The implementation is partial because I realized partway through that, even though this implementation has better asymptotic bounds, scipy.optimize.linear_sum_assignment() will almost always be much faster since it is implemented in C++ and not pure Python.

It is retained here in the event that it is ever needed in the future.

__init__(from_nodes: Iterable[T], to_nodes: Iterable[T], get_edge: Callable[[T, T], Bounded | None])
bounds() Range

Returns the bounds of this object.

free_destinations() Iterator[MatchingToNode[T]]
free_sources() Iterator[MatchingFromNode[T]]
tighten_bounds() bool

Attempts to shrink the bounds of this object.

Returns:

True if the bounds were tightened.

Return type:

bool

matching functions

get_dtype

graphtage.matching.get_dtype(min_value: int, max_value: int) dtype

Returns the smallest numpy dtype capable of storing integers in the range [min_value, max_value]

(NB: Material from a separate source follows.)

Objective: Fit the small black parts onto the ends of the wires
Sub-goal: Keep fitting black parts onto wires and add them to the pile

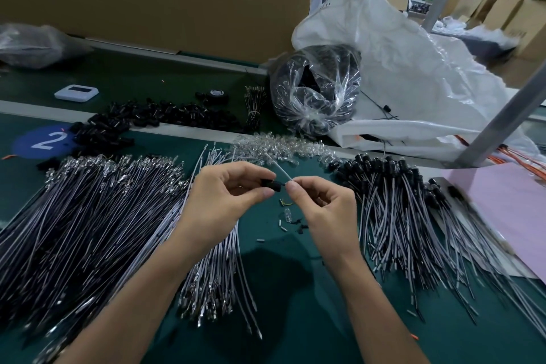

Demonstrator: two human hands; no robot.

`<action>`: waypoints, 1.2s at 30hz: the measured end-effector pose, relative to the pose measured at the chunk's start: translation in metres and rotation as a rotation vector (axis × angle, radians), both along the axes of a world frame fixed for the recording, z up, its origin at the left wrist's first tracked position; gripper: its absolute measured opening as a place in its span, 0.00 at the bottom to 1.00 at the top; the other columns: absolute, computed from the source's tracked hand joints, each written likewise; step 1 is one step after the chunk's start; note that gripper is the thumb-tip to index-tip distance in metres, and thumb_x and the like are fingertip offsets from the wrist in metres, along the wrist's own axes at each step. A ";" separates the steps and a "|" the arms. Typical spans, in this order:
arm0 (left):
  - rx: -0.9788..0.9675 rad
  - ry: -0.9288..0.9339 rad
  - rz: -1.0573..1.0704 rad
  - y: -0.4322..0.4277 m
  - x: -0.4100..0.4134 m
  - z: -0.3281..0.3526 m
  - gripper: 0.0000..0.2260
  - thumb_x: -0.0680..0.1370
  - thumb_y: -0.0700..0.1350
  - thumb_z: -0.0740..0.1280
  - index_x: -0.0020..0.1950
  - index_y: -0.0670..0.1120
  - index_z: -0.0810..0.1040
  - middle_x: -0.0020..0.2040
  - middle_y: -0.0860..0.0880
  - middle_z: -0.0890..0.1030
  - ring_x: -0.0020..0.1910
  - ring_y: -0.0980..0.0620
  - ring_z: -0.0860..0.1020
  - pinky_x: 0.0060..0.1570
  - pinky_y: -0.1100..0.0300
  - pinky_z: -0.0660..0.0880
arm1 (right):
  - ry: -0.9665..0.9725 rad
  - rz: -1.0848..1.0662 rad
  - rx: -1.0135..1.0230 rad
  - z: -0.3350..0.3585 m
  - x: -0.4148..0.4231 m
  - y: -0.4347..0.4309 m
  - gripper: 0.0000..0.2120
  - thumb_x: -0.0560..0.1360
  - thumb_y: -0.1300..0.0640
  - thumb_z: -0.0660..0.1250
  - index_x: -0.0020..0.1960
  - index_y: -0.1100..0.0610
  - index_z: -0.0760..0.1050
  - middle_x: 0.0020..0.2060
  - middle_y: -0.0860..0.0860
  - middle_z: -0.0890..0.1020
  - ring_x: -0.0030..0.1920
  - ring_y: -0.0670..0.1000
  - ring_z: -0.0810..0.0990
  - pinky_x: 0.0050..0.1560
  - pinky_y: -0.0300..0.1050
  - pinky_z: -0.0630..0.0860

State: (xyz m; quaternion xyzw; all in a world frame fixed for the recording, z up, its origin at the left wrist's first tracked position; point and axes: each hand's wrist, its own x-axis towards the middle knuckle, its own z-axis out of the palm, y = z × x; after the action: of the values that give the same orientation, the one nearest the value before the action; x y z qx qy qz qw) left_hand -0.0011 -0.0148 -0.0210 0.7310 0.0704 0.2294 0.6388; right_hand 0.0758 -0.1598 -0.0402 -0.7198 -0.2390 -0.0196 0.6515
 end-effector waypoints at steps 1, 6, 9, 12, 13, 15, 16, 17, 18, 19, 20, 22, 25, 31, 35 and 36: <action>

min_weight_bipartite_matching

graphtage.matching.min_weight_bipartite_matching(from_nodes: Sequence[T], to_nodes: Sequence[T], get_edges: Callable[[T, T], W | None]) Mapping[int, Tuple[int, bool | int | float]]

Calculates the minimum weight bipartite matching between two sequences.

Parameters:
  • from_nodes – The nodes in the first bipartite set.

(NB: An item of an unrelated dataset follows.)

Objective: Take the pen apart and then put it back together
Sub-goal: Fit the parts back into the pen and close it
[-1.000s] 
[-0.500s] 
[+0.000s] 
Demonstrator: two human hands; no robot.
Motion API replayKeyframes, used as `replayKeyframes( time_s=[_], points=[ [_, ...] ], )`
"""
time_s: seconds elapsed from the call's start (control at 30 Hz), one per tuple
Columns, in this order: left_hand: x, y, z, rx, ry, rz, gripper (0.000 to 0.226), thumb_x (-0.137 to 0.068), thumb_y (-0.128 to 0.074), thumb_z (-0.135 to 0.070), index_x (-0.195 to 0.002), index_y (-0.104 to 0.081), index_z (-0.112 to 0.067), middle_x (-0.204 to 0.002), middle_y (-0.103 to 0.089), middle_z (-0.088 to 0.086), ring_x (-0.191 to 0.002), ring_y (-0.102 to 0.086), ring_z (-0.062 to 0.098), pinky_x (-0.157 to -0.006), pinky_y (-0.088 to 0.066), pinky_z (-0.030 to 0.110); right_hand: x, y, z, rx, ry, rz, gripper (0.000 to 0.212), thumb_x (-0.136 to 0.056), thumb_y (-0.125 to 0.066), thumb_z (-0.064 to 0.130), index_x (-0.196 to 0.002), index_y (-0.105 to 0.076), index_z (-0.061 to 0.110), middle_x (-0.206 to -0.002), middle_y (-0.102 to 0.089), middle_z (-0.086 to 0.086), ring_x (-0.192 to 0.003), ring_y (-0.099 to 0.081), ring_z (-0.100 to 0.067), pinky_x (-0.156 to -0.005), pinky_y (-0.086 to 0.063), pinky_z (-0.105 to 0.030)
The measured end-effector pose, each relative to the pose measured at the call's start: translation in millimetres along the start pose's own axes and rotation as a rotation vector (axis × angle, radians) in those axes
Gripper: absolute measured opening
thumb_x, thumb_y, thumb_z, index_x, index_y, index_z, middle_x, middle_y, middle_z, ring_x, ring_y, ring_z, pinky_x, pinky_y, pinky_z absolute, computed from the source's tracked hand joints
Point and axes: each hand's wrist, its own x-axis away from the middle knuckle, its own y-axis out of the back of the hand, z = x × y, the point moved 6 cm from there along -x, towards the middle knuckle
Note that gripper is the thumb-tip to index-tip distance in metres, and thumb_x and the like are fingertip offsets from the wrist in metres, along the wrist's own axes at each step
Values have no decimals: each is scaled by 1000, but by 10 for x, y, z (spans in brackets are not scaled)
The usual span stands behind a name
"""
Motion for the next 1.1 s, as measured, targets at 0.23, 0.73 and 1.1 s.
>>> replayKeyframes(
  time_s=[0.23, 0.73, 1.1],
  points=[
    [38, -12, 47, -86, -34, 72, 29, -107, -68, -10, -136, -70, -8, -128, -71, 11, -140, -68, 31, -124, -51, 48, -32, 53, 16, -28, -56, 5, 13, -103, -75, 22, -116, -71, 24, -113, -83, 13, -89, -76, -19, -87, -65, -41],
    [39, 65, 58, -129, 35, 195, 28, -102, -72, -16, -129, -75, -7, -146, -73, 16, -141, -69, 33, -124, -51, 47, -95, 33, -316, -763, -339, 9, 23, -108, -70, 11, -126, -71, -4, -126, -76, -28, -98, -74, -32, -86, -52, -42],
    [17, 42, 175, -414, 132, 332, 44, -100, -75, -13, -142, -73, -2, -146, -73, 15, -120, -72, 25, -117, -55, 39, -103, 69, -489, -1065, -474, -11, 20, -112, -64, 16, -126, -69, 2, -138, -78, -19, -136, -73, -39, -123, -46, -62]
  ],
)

  • to_nodes – The nodes in the second bipartite set.

  • get_edges – A function mapping pairs of edges to the weight of the edge between them, or None if there is no edge between them.

Warning

get_edges is expected to return all edge weights using the same type, either int, float, or bool.

Warning

get_edges can only return None for an edge weight if the rest of the edge weights are of type either int or float. Graphs with bool edge weights must be complete.

Warning

This function uses native types for computational efficiency. Edge weights larger than 2**64 or less than -2**63 will result in undefined behavior.

Returns:

A mapping from from_node indices to pairs (matched_to_node_index, edge_weight).

Raises:
  • ValueError – If not all of the edges are the same type.

  • ValueError – If a boolean edge weighted graph is not complete.